:: Exercise instructions ::
Which of the lines below include "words"? Each one should be copied out.

:: Data for this exercise ::
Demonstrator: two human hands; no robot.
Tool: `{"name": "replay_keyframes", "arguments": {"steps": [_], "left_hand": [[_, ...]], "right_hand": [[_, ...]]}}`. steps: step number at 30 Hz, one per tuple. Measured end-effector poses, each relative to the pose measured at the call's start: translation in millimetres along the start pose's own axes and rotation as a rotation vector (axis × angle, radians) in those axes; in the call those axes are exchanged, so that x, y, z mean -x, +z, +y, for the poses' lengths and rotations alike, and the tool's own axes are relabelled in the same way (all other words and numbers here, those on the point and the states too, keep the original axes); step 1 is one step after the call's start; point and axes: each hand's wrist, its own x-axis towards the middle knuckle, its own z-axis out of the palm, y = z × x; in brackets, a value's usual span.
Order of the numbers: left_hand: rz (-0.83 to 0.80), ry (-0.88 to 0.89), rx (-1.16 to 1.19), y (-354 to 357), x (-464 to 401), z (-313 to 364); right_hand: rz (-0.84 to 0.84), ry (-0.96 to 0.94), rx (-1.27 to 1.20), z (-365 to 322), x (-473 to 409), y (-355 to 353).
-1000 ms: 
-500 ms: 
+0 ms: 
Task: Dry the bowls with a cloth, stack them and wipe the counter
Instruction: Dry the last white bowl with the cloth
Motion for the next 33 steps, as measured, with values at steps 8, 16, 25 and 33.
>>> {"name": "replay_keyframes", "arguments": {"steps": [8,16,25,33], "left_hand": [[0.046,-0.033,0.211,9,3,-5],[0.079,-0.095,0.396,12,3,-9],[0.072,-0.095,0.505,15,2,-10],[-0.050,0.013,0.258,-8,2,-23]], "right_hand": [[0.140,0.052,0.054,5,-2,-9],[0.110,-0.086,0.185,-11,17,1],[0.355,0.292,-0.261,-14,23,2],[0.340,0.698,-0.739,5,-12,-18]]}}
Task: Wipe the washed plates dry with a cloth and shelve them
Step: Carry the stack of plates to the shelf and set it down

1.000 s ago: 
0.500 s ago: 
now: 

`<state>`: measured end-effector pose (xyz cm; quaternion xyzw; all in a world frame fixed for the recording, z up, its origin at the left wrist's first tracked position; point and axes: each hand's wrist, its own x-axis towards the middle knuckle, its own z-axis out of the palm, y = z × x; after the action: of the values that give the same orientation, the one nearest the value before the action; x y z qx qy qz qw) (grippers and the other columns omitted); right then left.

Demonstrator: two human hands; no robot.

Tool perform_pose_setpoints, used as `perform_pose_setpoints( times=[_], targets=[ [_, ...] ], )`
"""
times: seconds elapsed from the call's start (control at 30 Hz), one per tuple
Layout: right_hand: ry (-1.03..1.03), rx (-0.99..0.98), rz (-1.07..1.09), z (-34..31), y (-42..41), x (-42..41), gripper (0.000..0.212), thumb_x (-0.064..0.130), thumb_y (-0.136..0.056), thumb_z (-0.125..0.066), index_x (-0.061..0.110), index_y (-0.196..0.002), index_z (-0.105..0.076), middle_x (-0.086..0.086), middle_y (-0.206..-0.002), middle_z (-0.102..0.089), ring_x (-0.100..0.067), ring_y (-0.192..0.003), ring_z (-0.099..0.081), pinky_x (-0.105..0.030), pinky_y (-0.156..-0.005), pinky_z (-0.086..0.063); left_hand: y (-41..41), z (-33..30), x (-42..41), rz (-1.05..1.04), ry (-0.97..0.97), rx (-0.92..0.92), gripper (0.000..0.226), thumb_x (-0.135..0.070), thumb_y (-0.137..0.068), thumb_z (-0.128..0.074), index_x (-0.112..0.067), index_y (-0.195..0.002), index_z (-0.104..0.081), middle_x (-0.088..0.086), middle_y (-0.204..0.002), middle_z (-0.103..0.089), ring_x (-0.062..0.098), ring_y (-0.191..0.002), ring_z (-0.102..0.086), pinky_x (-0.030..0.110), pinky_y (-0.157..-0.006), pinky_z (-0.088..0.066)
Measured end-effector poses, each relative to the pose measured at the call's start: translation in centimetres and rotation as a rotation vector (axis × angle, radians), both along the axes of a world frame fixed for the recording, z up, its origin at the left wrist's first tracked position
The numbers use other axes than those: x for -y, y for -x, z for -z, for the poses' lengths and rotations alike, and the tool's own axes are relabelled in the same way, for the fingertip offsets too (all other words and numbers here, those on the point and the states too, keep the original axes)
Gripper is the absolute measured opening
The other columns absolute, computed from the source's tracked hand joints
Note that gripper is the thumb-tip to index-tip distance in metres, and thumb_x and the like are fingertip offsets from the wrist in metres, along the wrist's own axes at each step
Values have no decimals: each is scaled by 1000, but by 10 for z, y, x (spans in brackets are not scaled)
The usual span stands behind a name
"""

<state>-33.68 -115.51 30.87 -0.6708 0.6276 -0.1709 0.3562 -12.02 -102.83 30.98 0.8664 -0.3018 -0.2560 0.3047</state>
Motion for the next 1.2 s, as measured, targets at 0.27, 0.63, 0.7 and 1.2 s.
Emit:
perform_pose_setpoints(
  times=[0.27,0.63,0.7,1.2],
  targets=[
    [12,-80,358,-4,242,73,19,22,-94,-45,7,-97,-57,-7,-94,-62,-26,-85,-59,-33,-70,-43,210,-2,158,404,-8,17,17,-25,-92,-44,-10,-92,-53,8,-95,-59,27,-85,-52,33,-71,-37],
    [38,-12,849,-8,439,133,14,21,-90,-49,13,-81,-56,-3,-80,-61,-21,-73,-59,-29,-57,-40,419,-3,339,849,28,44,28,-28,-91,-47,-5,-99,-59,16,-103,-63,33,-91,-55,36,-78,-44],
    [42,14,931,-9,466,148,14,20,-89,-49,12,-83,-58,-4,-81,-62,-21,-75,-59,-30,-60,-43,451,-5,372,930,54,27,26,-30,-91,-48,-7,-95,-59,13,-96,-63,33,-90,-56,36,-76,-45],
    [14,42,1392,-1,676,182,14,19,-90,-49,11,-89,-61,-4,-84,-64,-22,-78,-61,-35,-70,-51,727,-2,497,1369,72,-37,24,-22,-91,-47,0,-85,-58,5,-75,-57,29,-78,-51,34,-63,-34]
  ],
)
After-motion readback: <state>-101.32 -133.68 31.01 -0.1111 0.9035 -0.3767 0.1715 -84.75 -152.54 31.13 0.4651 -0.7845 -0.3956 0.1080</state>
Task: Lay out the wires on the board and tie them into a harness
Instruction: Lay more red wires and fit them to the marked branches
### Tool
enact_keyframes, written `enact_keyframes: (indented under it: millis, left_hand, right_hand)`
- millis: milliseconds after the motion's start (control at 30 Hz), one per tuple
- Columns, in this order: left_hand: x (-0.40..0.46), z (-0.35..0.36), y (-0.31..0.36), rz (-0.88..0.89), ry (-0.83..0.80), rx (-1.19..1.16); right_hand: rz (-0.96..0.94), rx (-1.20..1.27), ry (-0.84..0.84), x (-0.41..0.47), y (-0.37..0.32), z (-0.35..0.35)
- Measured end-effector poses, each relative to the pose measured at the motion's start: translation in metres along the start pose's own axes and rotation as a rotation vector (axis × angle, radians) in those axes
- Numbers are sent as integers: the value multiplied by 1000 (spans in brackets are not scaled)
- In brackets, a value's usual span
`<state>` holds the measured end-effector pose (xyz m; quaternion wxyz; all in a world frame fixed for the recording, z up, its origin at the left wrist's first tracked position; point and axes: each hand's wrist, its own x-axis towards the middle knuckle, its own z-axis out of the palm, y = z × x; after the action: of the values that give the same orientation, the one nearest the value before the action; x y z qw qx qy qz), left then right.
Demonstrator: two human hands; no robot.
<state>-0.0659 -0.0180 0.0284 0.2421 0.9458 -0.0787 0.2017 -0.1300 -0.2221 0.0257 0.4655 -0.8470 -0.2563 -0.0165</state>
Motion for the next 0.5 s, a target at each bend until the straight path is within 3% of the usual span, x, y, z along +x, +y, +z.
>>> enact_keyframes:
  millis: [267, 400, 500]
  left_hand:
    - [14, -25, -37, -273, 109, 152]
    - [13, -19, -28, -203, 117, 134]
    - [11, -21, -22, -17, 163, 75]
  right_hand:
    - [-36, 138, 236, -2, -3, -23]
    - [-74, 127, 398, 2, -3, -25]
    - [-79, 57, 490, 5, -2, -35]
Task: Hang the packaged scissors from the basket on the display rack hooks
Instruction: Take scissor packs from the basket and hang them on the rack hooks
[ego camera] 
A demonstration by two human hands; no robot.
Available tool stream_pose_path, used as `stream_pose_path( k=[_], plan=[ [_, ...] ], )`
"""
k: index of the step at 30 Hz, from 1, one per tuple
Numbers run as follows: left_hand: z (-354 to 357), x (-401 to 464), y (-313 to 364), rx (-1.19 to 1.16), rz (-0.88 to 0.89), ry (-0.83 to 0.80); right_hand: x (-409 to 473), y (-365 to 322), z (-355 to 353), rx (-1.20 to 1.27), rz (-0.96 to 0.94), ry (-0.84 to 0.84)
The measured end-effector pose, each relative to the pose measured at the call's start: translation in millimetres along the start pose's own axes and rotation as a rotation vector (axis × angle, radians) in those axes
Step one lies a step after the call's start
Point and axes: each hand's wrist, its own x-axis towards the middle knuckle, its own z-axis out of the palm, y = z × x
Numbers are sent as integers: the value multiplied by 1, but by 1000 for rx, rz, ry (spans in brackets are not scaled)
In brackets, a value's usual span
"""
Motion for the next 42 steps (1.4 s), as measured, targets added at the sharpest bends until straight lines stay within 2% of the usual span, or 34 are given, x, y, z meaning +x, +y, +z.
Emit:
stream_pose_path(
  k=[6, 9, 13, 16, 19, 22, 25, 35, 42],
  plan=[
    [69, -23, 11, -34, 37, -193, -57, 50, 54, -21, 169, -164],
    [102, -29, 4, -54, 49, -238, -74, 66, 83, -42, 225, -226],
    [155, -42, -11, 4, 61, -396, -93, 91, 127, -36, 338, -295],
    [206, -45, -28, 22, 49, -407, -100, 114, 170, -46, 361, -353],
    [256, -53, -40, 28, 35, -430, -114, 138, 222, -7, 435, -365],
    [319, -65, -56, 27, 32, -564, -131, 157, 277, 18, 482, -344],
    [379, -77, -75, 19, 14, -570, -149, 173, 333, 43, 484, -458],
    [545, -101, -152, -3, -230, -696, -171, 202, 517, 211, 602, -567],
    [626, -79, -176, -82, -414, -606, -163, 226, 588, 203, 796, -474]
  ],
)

:: Response below ::
Tool: `{"name": "replay_keyframes", "arguments": {"steps": [_], "left_hand": [[_, ...]], "right_hand": [[_, ...]]}}`. steps: step number at 30 Hz, one per tuple. Measured end-effector poses, each relative to the pose measured at the call's start: translation in millimetres along the start pose's own axes and rotation as a rotation vector (axis × angle, radians) in those axes; in the call those axes are exchanged, so that x, y, z mean -x, +z, +y, for the poses' lengths and rotations alike, and the tool's own axes are relabelled in the same way (all other words and numbers here, those on the point and the states too, keep the original axes); step 1 is one step after the call's start; point and axes: each hand's wrist, its own x-axis towards the middle knuckle, its own z-axis out of the palm, y = z × x; in brackets, a value's usual span.
The numbers use other axes than those: x for -y, y for -x, z for -z, for the poses' lengths and rotations alike, and the tool's own axes are relabelled in the same way, for the fingertip offsets too (all other words and numbers here, those on the point and the states too, keep the original axes)

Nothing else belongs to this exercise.